Design, setting and participants: In this retrospective observational study, 90 patients meeting the Frontotemporal Dementia Consortium consensus criteria for bvFTD underwent evaluation at the Memory and Aging Center of the Department of Neurology at University of California, San Francisco. Patients underwent a multidisciplinary clinical evaluation, including clinical demographics, genetic testing, symptom evaluation, neurologic examination, neuropsychological bedside testing, and socioemotional assessments. All patients underwent structural magnetic resonance imaging at their earliest evaluation at the memory clinic.
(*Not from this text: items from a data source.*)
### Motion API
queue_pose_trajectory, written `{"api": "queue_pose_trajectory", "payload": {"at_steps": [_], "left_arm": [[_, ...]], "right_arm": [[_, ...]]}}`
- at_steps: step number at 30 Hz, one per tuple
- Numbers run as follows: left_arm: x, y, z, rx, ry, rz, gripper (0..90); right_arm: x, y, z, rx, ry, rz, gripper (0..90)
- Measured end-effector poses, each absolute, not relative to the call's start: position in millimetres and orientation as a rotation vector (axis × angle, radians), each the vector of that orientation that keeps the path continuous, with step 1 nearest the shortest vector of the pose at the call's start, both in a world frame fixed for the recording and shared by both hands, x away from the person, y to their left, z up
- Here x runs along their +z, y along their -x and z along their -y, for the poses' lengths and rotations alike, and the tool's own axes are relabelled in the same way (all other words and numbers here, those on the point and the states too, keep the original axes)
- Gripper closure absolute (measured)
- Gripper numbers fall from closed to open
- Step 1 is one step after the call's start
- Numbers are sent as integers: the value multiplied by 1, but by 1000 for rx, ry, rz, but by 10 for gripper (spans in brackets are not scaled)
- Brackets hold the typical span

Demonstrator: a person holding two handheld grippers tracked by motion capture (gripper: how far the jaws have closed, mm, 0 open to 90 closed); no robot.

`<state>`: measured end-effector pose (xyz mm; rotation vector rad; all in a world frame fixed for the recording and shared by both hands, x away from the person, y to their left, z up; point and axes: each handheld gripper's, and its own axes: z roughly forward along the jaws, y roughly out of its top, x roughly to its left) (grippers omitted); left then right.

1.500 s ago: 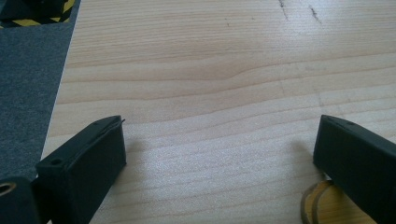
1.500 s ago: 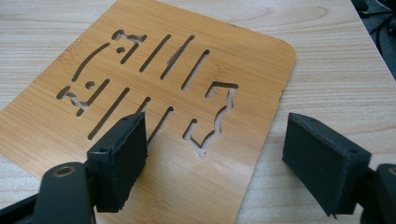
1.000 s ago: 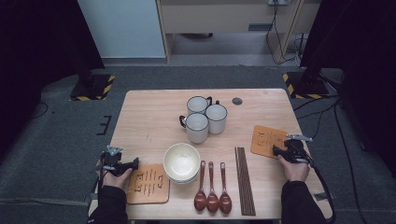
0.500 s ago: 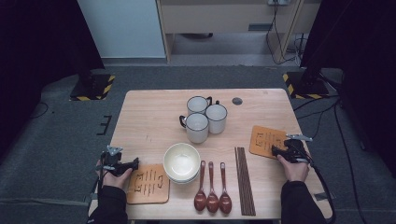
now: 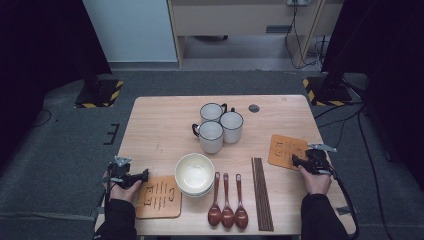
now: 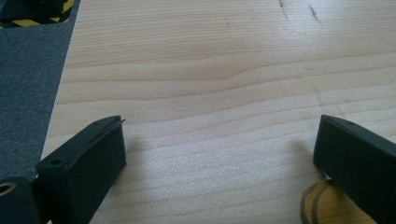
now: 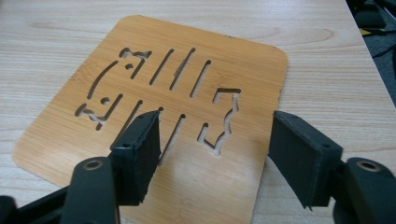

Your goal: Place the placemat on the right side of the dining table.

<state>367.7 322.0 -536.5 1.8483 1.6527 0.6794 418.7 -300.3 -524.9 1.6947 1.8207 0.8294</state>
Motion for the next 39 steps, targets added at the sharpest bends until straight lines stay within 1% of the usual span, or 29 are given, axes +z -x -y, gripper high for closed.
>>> {"api": "queue_pose_trajectory", "payload": {"at_steps": [6, 10, 15, 17, 18, 25, 28, 39], "left_arm": [[-536, -368, -322, 679, -1848, -1653, 12], [-536, -368, -322, 679, -1849, -1653, 12], [-536, -368, -322, 679, -1848, -1653, 12], [-536, -368, -322, 679, -1848, -1653, 12], [-536, -368, -322, 679, -1848, -1653, 12], [-536, -368, -322, 679, -1849, -1652, 12], [-536, -368, -322, 679, -1849, -1651, 12], [-536, -368, -322, 678, -1850, -1650, 12]], "right_arm": [[-528, -420, 298, 832, -1741, -1805, 204], [-531, -421, 296, 799, -1764, -1792, 171], [-534, -421, 292, 795, -1754, -1797, 167], [-534, -421, 290, 785, -1743, -1798, 181], [-534, -420, 290, 789, -1750, -1794, 211], [-532, -423, 294, 786, -1744, -1818, 215], [-531, -424, 297, 777, -1695, -1855, 234], [-532, -429, 306, 804, -1656, -1906, 233]]}}
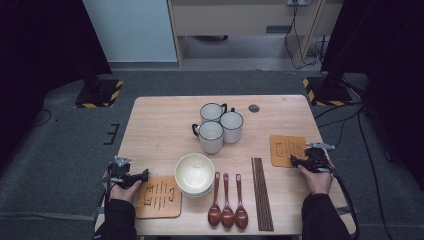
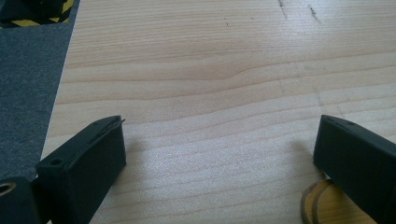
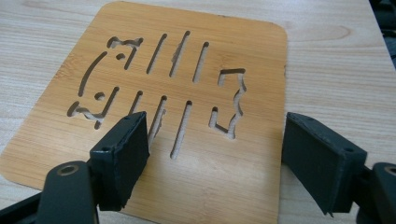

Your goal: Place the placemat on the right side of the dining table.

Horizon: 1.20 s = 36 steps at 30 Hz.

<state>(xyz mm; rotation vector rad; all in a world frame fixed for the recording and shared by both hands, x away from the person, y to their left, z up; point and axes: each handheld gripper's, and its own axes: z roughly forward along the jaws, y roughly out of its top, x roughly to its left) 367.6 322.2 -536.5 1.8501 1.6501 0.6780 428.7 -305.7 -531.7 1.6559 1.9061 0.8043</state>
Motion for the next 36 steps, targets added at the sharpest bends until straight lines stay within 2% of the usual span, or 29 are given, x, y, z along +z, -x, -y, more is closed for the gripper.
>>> {"api": "queue_pose_trajectory", "payload": {"at_steps": [24, 36], "left_arm": [[-536, -368, -322, 678, -1851, -1649, 12], [-536, -368, -322, 678, -1851, -1648, 12]], "right_arm": [[-532, -429, 314, 835, -1650, -1942, 233], [-531, -428, 314, 855, -1600, -1933, 199]]}}
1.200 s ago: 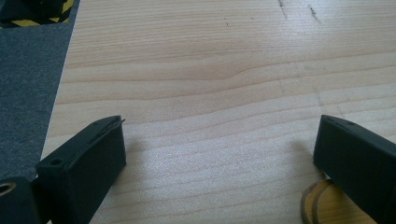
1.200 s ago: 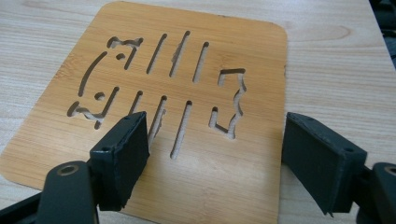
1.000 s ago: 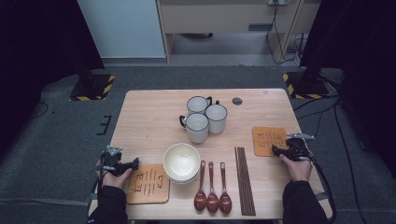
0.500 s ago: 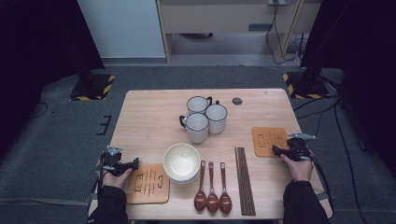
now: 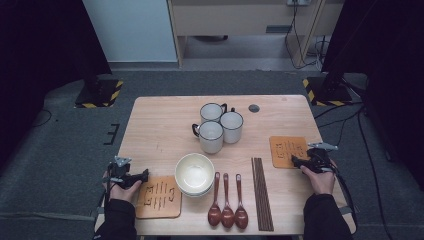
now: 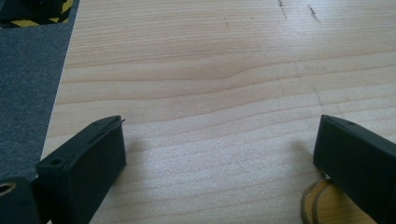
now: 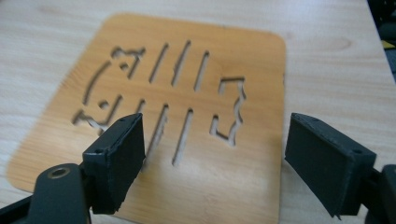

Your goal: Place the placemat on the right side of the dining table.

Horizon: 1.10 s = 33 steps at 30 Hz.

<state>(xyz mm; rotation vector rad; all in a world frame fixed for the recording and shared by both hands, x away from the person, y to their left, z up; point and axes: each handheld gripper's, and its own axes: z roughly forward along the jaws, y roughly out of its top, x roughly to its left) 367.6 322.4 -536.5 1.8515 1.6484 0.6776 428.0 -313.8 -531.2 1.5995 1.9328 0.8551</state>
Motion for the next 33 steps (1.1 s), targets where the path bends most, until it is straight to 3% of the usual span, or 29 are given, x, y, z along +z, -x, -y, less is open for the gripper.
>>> {"api": "queue_pose_trajectory", "payload": {"at_steps": [13, 24, 33], "left_arm": [[-536, -366, -326, 666, -1825, -1644, 34], [-522, -360, -329, 679, -1760, -1612, 182], [-509, -354, -330, 673, -1705, -1549, 228]], "right_arm": [[-513, -421, 314, 994, -1609, -1858, 245], [-490, -409, 307, 1113, -1563, -1860, 255], [-474, -402, 294, 1185, -1476, -1893, 239]]}}
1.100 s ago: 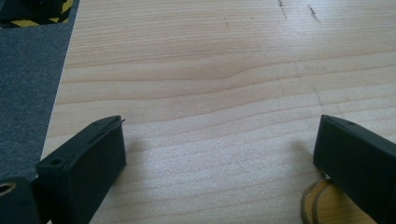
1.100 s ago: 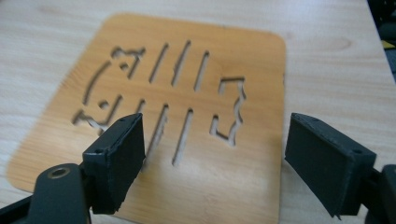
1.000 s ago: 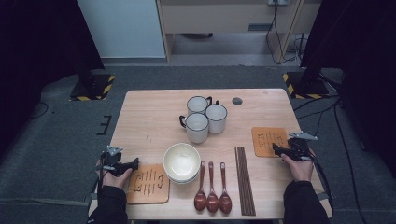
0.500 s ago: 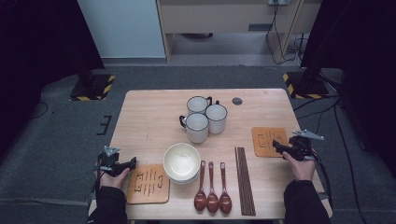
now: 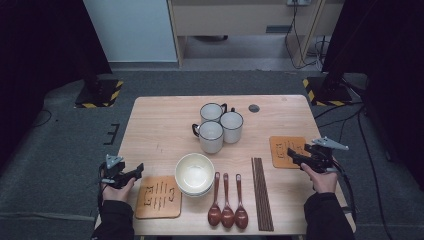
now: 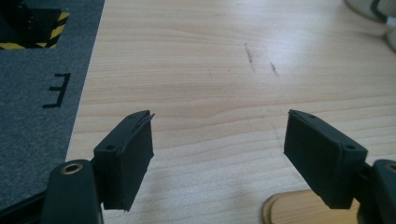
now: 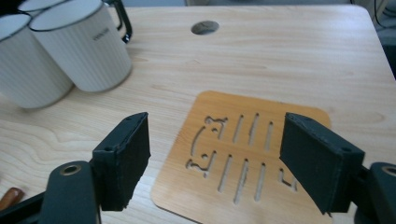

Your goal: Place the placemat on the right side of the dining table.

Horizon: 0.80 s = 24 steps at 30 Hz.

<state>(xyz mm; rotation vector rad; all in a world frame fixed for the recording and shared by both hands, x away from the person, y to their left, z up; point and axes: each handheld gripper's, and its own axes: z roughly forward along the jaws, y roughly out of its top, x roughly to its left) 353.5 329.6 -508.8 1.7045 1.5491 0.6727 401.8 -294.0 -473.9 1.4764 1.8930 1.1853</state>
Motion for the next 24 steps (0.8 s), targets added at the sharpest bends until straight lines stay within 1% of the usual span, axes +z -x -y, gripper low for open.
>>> {"api": "queue_pose_trajectory", "payload": {"at_steps": [7, 14, 18, 23, 24], "left_arm": [[-499, -351, -323, 669, -1682, -1505, 243], [-491, -350, -312, 651, -1689, -1447, 243], [-484, -347, -306, 654, -1676, -1411, 243], [-476, -344, -301, 645, -1664, -1371, 251], [-474, -344, -300, 644, -1662, -1364, 252]], "right_arm": [[-463, -399, 283, 1235, -1411, -1929, 223], [-448, -397, 269, 1331, -1310, -1967, 126], [-441, -395, 263, 1374, -1288, -1980, 108], [-432, -392, 255, 1409, -1251, -2015, 17], [-430, -392, 253, 1409, -1249, -2020, 22]]}}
From each patient's structural imaging scans, the mean volumes of 18 regions of interest (ROI) constituting the functional networks specifically vulnerable in bvFTD, including the salience network (SN), with key nodes in the frontoinsula and pregenual anterior cingulate, and the semantic appraisal network (SAN), anchored in the anterior temporal lobe and subgenual cingulate, were estimated. Principal component and cluster analyses of ROI volumes were used to identify patient clusters with anatomically distinct atrophy patterns. Data were collected from from June 19, 2002, to January 13, 2015.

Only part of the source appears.